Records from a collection

-- Opening Marker --

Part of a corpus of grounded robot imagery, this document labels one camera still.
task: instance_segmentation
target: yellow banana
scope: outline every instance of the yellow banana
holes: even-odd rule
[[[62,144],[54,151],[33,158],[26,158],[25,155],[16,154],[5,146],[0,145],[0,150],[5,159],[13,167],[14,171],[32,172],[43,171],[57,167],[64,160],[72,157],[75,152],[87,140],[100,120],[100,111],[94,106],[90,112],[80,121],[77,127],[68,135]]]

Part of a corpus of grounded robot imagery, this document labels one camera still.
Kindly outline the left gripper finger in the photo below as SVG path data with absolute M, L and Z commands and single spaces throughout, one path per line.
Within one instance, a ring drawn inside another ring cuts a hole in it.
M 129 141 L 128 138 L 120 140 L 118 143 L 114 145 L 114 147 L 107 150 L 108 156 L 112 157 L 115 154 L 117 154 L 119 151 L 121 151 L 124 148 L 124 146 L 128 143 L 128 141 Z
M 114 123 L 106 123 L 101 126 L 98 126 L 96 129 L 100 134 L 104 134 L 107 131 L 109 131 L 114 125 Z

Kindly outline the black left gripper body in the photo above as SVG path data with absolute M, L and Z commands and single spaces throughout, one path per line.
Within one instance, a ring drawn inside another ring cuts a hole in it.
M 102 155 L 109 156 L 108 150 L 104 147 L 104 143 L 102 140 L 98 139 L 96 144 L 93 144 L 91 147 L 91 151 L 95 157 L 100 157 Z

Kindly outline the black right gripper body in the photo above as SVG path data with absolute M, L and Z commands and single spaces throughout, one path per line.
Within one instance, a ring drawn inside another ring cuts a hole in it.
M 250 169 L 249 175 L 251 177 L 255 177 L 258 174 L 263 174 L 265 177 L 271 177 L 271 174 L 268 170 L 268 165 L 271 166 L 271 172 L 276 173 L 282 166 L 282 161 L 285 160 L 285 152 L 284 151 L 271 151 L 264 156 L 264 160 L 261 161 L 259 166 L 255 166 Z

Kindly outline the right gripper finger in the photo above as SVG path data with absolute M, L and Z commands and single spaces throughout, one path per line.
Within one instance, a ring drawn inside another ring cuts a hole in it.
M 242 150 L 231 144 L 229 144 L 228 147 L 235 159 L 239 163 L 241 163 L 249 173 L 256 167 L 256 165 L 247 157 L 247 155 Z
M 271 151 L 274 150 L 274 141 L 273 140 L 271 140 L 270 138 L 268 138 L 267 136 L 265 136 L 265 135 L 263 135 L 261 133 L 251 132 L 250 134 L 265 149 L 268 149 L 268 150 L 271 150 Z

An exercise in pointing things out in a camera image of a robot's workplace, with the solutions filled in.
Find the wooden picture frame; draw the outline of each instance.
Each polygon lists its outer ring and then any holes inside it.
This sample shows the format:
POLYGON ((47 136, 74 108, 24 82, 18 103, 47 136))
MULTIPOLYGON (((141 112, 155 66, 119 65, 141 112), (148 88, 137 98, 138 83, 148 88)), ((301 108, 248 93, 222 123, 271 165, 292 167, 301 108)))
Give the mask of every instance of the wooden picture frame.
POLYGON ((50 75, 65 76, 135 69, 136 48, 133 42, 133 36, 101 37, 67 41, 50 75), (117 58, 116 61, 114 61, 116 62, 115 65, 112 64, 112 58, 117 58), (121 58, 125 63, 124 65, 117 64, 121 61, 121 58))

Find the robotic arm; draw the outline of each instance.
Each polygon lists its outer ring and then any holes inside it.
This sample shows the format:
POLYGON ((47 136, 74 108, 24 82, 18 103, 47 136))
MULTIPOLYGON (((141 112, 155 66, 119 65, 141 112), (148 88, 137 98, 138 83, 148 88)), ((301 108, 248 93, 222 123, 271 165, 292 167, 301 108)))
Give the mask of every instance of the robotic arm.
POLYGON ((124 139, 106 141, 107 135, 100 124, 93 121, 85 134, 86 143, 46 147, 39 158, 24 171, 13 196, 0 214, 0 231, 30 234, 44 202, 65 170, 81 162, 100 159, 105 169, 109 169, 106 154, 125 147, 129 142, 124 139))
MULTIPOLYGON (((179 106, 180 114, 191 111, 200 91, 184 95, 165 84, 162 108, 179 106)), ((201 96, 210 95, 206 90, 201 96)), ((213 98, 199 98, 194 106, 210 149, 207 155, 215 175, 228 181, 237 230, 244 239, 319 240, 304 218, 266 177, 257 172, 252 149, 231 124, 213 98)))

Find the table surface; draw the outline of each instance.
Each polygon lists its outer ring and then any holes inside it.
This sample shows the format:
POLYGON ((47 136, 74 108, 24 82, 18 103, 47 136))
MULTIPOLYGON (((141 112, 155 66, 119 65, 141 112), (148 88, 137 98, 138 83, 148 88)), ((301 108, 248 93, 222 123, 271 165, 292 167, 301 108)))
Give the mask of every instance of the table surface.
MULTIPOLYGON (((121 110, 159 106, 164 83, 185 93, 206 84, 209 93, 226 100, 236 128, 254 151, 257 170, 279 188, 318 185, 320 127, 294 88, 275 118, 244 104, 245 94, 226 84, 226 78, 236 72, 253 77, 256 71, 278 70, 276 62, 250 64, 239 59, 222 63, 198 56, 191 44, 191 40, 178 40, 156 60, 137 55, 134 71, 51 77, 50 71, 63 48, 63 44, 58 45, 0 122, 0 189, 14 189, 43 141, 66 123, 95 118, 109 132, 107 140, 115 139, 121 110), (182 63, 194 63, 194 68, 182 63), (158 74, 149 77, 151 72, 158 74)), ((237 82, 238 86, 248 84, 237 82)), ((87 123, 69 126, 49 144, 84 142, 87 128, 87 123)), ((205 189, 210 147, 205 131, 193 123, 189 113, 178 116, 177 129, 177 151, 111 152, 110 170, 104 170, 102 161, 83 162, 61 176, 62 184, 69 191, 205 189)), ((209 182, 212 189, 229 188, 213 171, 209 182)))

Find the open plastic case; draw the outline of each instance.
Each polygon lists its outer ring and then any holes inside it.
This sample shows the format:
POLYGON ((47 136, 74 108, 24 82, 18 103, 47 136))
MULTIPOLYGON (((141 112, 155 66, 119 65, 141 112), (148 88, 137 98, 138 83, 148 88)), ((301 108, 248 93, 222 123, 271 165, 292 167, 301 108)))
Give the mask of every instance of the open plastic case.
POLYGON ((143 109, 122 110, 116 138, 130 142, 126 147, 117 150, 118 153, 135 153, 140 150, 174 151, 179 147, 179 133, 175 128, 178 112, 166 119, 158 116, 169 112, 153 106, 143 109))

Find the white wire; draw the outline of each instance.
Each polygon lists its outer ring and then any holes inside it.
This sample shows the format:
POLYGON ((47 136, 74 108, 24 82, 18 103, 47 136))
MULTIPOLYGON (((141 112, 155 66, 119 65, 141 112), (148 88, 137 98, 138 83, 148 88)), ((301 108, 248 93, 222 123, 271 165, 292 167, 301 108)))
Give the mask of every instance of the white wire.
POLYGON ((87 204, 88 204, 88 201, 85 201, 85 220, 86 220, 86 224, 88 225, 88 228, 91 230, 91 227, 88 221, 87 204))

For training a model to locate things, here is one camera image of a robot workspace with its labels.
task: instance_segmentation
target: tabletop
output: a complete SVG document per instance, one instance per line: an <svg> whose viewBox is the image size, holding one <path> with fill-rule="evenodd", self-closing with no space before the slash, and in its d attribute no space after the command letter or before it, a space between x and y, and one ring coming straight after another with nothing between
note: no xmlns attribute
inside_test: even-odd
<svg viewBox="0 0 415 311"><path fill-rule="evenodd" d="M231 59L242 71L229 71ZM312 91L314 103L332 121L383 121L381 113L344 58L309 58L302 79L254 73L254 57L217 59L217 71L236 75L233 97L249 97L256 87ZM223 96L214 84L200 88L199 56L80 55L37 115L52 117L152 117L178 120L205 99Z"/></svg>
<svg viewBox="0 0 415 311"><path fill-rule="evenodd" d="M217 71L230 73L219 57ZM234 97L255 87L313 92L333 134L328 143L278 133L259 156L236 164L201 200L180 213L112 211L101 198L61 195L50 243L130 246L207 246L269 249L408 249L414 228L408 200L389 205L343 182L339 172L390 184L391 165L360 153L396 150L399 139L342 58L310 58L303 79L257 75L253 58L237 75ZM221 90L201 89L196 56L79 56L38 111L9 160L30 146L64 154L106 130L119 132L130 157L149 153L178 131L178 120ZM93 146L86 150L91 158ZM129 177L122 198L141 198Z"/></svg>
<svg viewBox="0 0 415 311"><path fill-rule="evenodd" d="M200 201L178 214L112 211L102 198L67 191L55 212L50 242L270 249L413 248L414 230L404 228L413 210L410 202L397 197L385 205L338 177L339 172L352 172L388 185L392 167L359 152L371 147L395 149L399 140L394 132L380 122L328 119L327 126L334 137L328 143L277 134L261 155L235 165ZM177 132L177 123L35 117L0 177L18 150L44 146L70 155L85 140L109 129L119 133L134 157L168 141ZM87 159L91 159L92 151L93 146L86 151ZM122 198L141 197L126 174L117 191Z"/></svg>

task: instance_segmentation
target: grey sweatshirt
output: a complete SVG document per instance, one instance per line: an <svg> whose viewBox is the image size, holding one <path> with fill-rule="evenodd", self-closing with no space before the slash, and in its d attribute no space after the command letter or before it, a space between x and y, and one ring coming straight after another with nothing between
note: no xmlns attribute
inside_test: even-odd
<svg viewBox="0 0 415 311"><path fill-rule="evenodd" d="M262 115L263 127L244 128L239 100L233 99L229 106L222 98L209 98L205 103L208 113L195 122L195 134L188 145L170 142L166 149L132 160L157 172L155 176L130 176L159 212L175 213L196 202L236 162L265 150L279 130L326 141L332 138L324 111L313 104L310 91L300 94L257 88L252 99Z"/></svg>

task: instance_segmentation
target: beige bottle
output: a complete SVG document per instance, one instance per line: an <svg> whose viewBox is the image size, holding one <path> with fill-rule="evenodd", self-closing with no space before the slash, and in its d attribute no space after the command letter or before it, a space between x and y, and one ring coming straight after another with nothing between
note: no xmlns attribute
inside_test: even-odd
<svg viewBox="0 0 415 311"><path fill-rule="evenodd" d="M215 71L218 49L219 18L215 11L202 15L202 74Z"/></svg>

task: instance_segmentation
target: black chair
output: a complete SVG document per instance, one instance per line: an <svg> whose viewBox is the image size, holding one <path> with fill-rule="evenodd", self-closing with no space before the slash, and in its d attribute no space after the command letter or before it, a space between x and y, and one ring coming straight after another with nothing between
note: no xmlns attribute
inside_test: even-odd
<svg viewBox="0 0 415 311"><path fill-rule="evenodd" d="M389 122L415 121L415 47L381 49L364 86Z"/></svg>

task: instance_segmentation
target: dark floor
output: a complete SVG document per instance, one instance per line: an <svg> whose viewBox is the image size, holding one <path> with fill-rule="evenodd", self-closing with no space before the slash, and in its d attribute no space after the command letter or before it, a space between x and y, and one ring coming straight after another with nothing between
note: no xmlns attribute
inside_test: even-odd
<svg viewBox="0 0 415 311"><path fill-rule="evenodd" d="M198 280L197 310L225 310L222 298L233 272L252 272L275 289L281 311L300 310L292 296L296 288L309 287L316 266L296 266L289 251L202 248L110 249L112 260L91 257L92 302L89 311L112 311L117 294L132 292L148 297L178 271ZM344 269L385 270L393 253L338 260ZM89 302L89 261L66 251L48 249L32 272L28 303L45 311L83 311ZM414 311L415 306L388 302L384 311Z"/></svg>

-- Closing Marker --

What you should do – Across the records above, how many lines contain the word "absolute"? Please give that number alone.

Task output – 4